■ **Exercise instructions**
Everything in the data below is to be reproduced without any deviation.

----

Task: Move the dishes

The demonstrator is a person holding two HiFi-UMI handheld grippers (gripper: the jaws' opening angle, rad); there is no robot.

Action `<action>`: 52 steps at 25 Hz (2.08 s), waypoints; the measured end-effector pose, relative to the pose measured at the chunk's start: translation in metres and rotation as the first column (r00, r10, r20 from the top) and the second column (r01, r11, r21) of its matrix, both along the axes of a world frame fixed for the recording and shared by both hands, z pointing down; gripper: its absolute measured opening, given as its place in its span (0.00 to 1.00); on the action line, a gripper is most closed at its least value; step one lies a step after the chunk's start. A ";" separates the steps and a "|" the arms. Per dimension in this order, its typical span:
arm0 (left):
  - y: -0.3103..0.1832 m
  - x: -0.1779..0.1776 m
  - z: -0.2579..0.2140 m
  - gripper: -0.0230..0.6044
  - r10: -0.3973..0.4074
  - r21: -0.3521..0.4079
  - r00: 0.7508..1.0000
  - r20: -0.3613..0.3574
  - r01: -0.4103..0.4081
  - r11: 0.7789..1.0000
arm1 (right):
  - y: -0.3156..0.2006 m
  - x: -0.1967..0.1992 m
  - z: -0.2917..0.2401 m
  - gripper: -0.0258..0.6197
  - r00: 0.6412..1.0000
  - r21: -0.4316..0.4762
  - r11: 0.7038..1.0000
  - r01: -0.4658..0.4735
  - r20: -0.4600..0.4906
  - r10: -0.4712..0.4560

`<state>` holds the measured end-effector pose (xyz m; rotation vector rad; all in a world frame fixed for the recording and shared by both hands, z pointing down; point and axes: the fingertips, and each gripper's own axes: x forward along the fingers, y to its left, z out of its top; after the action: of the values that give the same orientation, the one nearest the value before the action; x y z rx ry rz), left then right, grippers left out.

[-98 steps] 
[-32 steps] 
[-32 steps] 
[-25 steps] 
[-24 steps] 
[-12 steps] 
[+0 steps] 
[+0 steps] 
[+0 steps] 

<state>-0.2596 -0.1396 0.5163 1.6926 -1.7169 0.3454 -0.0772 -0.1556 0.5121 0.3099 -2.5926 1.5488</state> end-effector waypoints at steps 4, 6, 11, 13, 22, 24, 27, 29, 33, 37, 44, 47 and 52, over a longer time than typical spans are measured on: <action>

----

■ **Answer section**
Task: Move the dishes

The demonstrator is a person holding two HiFi-UMI handheld grippers (gripper: the jaws' opening angle, rad); there is no robot.

Action `<action>`: 52 steps at 25 Hz (2.08 s), waypoints; the measured end-effector pose, relative to the pose measured at the chunk's start: translation in metres and rotation as the first column (r00, r10, r20 from the top) and the second column (r01, r11, r21) of its matrix, both along the axes of a world frame fixed for the recording and shared by both hands, z pointing down; gripper: its absolute measured opening, given as its place in its span (0.00 to 1.00); on the action line, a gripper is most closed at its least value; step one lies a step after the chunk's start. A ";" separates the steps and a "|" the arms. Per dimension in this order, its typical span:
arm0 (left):
  - y: -0.3103..0.1832 m
  - x: -0.1779..0.1776 m
  - z: -0.2579..0.2140 m
  - gripper: -0.0230..0.6044
  - r10: -0.3973..0.4074
  - r21: -0.3521..0.4079
  - r00: 0.7508..1.0000
  - r20: -0.3613..0.3574
  - r01: -0.4103..0.4081
  - r11: 0.7789..1.0000
arm1 (right):
  - y: -0.3156..0.2006 m
  - x: -0.1967..0.1992 m
  - z: -0.2917..0.2401 m
  - gripper: -0.0258..0.6197
  - r00: 0.6412..1.0000
  - r21: -0.4316..0.4762
  - r11: 0.7038..1.0000
  - r01: -0.4658..0.4735
  - r20: -0.4600..0.4906
  - r10: -0.4712..0.4560

`<state>` holds the measured end-effector pose (xyz m; rotation vector rad; all in a world frame fixed for the recording and shared by both hands, z pointing down; point and axes: the fingertips, and each gripper's own axes: x forward along the fingers, y to its left, z out of its top; after the action: of the values that give the same orientation, the one nearest the value before the action; x y z rx ry rz), left then right, grippers left out.

[-98 steps] 
[-32 steps] 
[-32 steps] 
[-25 steps] 
[-24 steps] 
[-12 steps] 
[+0 steps] 
[+0 steps] 
[+0 steps] 

<state>-0.2596 -0.1396 0.5163 1.6926 -1.7169 0.3454 -0.0772 -0.1556 0.5121 0.3099 -2.5926 1.5488</state> end-effector waypoints at steps 4, 6, 11, 13, 22, 24, 27, 29, 33, 37, 44, 47 and 52, over a longer time than typical spans are measured on: <action>

The answer has been written out in full.